Chroniques de Port-Royal n° 70, 2020
« Port-Royal, littérature et cinéma (XXe-XXIe siècles) »

Constance CAGNAT-DEBOEUF, Tony GHEERAERT et Laurence PLAZENET (dir.)

Société des Amis de Port-Royal
Diffusé par la librairie Vrin
30 novembre 2020, 544 p.
ISBN 979-10-92360-07-3

Actes du colloque organisé par Constance CAGNAT-DEBOEUF, Tony GHEERAERT et Laurence PLAZENET.
« Port-Royal m’attire trop » écrivait Julien Green. Trois siècles après sa destruction, l’abbaye continue de fasciner. Écrivains et cinéastes ont été nombreux au XXe et au XXIe siècles à mettre en scène le monastère et les grandes figures qui ont marqué son histoire, sans être retenus par l’hostilité bien connue de Port-Royal envers les fictions et les images abusives, mais en se montrant parfois étonnamment critiques, à l’instar de Julien Green qui juge excessif l’intérêt qu’il porte à l’abbaye. Ainsi est-il nécessaire de s’interroger tant sur cet intérêt perpétué, voire redoublé, pour Port-Royal, que sur les réserves qu’il peut inspirer. Pourquoi parler, d’ailleurs, de « fascination » ? Que représente Port-Royal pour les écrivains et les cinéastes qui s’y confrontent encore aujourd’hui ? Emblème de la liberté de conscience et symbole d’une résistance à l’oppression injuste des hommes ? Occasion d’une exploration « des abysses » (Jean-Philippe Toussaint) du mal et de la finitude ? Remède au « monde moderne » (Charles Péguy) ? Pourquoi Port-Royal est-il placé du côté d’une séduction irrésistible et troublante, sinon dangereuse ? Que fait-il aux âmes et que dit-il d’elles ? Que laisse-t-il entrevoir de l’écriture contemporaine ?

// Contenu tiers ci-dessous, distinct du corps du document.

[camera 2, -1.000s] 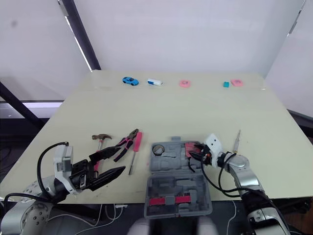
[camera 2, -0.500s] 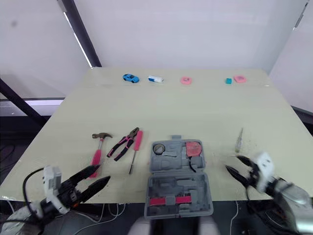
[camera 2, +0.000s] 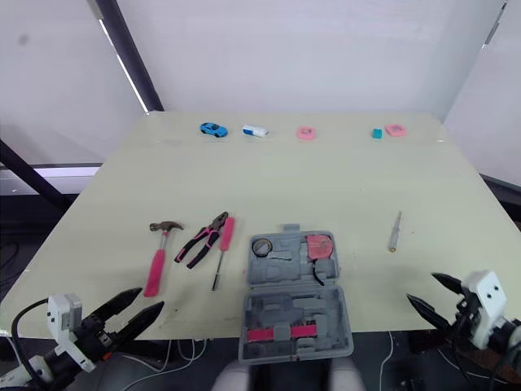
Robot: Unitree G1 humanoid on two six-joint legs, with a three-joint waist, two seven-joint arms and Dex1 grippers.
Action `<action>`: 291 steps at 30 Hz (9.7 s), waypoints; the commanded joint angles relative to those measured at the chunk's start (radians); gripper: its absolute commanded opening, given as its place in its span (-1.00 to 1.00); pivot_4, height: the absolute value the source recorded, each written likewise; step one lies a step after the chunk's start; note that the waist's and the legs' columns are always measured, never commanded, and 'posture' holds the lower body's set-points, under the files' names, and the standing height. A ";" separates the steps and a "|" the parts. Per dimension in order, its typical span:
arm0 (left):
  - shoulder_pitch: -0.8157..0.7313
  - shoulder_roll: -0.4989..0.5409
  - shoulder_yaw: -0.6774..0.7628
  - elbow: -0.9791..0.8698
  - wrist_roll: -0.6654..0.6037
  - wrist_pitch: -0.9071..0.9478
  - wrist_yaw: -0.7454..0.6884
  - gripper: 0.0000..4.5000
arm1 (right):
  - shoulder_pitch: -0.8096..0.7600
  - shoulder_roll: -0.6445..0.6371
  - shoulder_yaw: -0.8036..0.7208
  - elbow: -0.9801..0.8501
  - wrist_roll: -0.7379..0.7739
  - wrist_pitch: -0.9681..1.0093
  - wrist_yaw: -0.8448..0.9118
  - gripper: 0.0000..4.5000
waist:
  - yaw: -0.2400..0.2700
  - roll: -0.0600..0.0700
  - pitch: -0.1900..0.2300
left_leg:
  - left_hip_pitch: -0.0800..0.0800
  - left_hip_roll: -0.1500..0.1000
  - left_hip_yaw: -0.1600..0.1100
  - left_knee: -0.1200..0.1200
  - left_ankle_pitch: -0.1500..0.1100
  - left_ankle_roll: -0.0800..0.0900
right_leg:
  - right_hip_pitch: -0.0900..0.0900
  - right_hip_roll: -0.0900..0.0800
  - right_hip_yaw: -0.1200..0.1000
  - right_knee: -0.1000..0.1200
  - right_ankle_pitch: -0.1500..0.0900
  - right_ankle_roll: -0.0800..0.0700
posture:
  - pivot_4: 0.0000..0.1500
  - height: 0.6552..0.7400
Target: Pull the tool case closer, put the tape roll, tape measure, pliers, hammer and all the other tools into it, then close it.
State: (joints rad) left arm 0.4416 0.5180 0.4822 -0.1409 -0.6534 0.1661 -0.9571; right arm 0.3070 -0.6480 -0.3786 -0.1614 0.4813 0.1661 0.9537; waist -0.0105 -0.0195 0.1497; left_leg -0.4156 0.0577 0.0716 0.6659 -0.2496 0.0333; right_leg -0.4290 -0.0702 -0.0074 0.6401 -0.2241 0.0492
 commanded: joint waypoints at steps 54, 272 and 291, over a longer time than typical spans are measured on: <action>-0.995 0.064 -0.575 0.443 0.471 0.734 0.408 0.62 | -0.348 -0.074 0.208 -0.459 0.215 0.243 -0.034 1.00 | 0.025 -0.008 0.006 | 0.002 -0.003 -0.001 0.004 0.001 0.001 | 0.008 0.004 -0.002 0.003 0.005 0.000 | 1.00 1.00; -0.276 0.124 -0.142 0.106 0.015 -0.011 -0.326 1.00 | -0.837 0.418 0.643 0.688 -0.368 -0.064 0.013 -0.99 | -0.026 -0.001 -0.032 | 0.034 0.011 0.001 -0.007 0.001 -0.001 | 0.020 0.009 0.001 0.018 -0.008 -0.018 | 1.00 1.00; -0.007 -0.039 0.053 0.139 0.021 -0.065 -0.015 1.00 | -0.281 0.064 0.160 0.102 -0.121 -0.063 0.004 0.45 | -0.001 -0.004 -0.009 | 0.016 0.005 0.002 -0.014 0.001 -0.004 | 0.007 0.007 -0.001 0.005 -0.008 -0.017 | 1.00 1.00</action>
State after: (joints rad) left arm 0.4109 0.4788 0.4940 0.0038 -0.6290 0.1235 -0.9793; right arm -0.0014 -0.5669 -0.1598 -0.0124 0.3327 0.1320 0.9654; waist -0.0118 -0.0234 0.1404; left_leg -0.3997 0.0625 0.0734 0.6515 -0.2490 0.0293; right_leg -0.4214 -0.0632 -0.0085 0.6443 -0.2328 0.0343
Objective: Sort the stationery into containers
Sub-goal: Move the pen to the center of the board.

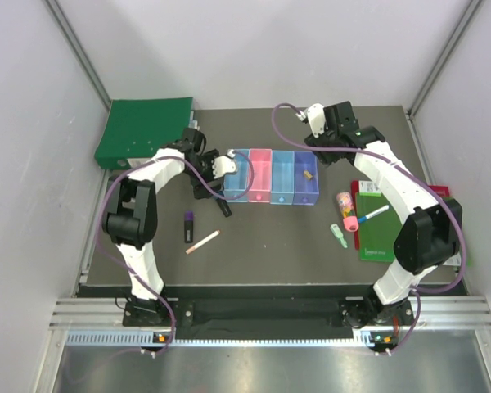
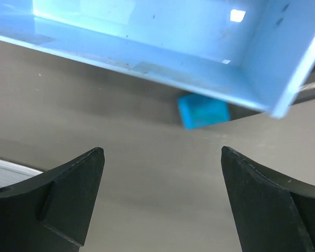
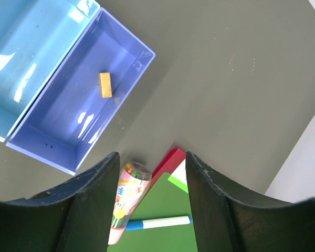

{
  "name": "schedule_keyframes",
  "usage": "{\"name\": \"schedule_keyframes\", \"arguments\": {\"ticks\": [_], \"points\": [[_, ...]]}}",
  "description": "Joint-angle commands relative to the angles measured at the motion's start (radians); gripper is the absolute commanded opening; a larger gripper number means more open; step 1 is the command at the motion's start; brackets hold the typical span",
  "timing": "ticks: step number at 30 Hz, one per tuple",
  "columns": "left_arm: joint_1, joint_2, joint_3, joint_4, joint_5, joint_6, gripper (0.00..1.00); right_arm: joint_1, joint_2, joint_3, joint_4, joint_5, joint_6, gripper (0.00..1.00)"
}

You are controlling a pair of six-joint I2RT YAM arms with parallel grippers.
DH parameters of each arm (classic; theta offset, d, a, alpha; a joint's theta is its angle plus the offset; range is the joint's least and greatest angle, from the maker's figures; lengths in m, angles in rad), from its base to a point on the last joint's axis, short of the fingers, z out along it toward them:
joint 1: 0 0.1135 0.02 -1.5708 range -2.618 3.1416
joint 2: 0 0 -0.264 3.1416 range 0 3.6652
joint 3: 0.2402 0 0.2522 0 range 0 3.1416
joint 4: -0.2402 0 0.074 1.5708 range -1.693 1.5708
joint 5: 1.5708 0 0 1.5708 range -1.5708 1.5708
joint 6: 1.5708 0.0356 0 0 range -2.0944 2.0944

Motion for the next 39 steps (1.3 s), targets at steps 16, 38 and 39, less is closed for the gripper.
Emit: {"name": "schedule_keyframes", "arguments": {"ticks": [16, 38, 39], "points": [[0.016, 0.063, 0.059, -0.289, 0.16, 0.631, 0.94, 0.001, 0.004, 0.022, 0.029, 0.041, 0.006, 0.54], [-0.055, 0.066, -0.015, -0.211, 0.108, 0.685, 0.94, 0.001, -0.014, 0.004, 0.036, 0.048, 0.01, 0.53], [-0.059, 0.069, -0.016, -0.22, 0.103, 0.689, 0.94, 0.001, -0.014, 0.005, 0.036, 0.05, 0.012, 0.53]]}}
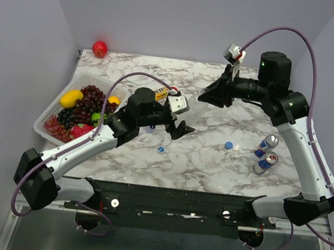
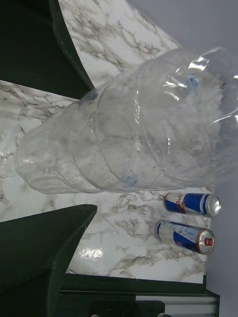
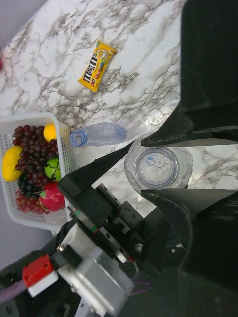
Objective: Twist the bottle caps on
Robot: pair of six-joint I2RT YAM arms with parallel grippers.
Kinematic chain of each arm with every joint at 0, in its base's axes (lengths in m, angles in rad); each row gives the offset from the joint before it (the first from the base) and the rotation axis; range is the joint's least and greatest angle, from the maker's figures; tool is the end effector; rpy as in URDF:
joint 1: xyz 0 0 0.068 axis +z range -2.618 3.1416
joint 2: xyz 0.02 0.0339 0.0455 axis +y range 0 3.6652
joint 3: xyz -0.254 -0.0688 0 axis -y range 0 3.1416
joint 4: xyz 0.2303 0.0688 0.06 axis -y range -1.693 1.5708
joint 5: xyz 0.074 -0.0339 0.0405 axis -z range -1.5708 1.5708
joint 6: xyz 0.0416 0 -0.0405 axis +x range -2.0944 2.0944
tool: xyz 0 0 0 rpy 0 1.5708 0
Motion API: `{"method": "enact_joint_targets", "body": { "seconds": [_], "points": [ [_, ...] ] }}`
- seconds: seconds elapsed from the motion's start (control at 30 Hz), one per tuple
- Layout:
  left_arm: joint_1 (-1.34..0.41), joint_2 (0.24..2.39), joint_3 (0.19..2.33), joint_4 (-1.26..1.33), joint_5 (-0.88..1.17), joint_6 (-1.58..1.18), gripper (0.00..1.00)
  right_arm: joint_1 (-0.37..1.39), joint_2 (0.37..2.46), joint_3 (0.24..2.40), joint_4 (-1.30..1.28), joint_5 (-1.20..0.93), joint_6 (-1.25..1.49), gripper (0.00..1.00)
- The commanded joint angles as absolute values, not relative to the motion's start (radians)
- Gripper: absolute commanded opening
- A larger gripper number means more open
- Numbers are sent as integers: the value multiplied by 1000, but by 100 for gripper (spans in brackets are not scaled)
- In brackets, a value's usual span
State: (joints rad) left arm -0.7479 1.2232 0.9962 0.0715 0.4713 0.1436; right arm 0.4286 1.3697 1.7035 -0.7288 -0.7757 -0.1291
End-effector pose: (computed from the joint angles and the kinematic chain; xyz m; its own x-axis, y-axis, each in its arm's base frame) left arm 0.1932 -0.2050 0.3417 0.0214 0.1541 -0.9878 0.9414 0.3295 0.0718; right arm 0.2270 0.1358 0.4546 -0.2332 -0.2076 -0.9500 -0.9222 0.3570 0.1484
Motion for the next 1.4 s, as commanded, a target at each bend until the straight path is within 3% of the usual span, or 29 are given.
{"method": "enact_joint_targets", "body": {
  "seconds": [0.0, 0.17, 0.43, 0.53, 0.57, 0.67, 0.77, 0.8, 0.87, 0.9, 0.93, 1.1, 1.37],
  "points": [
    [-750, 1241, 1008, 86, 534, 106, 93, 433, 1364, 1710, -684, -827, -92, 0],
    [-750, 1252, 1002, 109, 549, 104, 87, 433, 1351, 1684, -684, -867, -92, 0],
    [-750, 1275, 1014, 63, 586, 138, 69, 434, 1330, 1660, -677, -888, -91, 3],
    [-744, 1249, 1020, 13, 598, 179, 64, 434, 1330, 1687, -675, -882, -90, 32],
    [-726, 1238, 1025, 2, 609, 189, 63, 433, 1331, 1739, -676, -853, -91, 47],
    [-665, 1190, 1068, -106, 644, 247, 53, 413, 1328, 1807, -640, -802, -91, 65],
    [-606, 1140, 1120, -216, 653, 296, 36, 394, 1333, 1799, -575, -825, -95, 74],
    [-573, 1112, 1130, -239, 655, 307, 25, 394, 1339, 1774, -569, -851, -139, 74],
    [-539, 1082, 1149, -299, 658, 330, 17, 394, 1358, 1724, -568, -958, -198, 74],
    [-510, 1048, 1149, -310, 657, 350, 5, 396, 1364, 1662, -572, -988, -269, 74],
    [-493, 1029, 1141, -319, 658, 354, 1, 400, 1373, 1632, -584, -999, -312, 74],
    [-355, 916, 1106, -285, 667, 319, 0, 527, 1497, 1514, -802, -850, -804, 70],
    [-45, 807, 1049, -175, 538, -39, 0, 716, 1670, 1375, -783, -658, -1077, 67]
  ]
}}
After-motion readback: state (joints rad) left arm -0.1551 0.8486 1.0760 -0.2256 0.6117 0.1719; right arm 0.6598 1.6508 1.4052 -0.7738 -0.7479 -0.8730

Au carrefour de la littérature et du cinéma, de la critique et de la création, le colloque 2019 de la Société des Amis de Port-Royal s’est efforcé d’explorer un Port-Royal méconnu, et souvent surprenant, celui des artistes, écrivains et cinéastes, d’hier et d’aujourd’hui. Port-Royal demeure une source vive d’inspiration. Tantôt elle irrigue abondamment ; tantôt elle ne fait qu’affleurer sous les jeux divers de la réécriture et du détournement. Revisité, relu, Port-Royal n’en finit pas d’exaspérer le désir de percer une vérité énigmatique, éclatante et fuyante.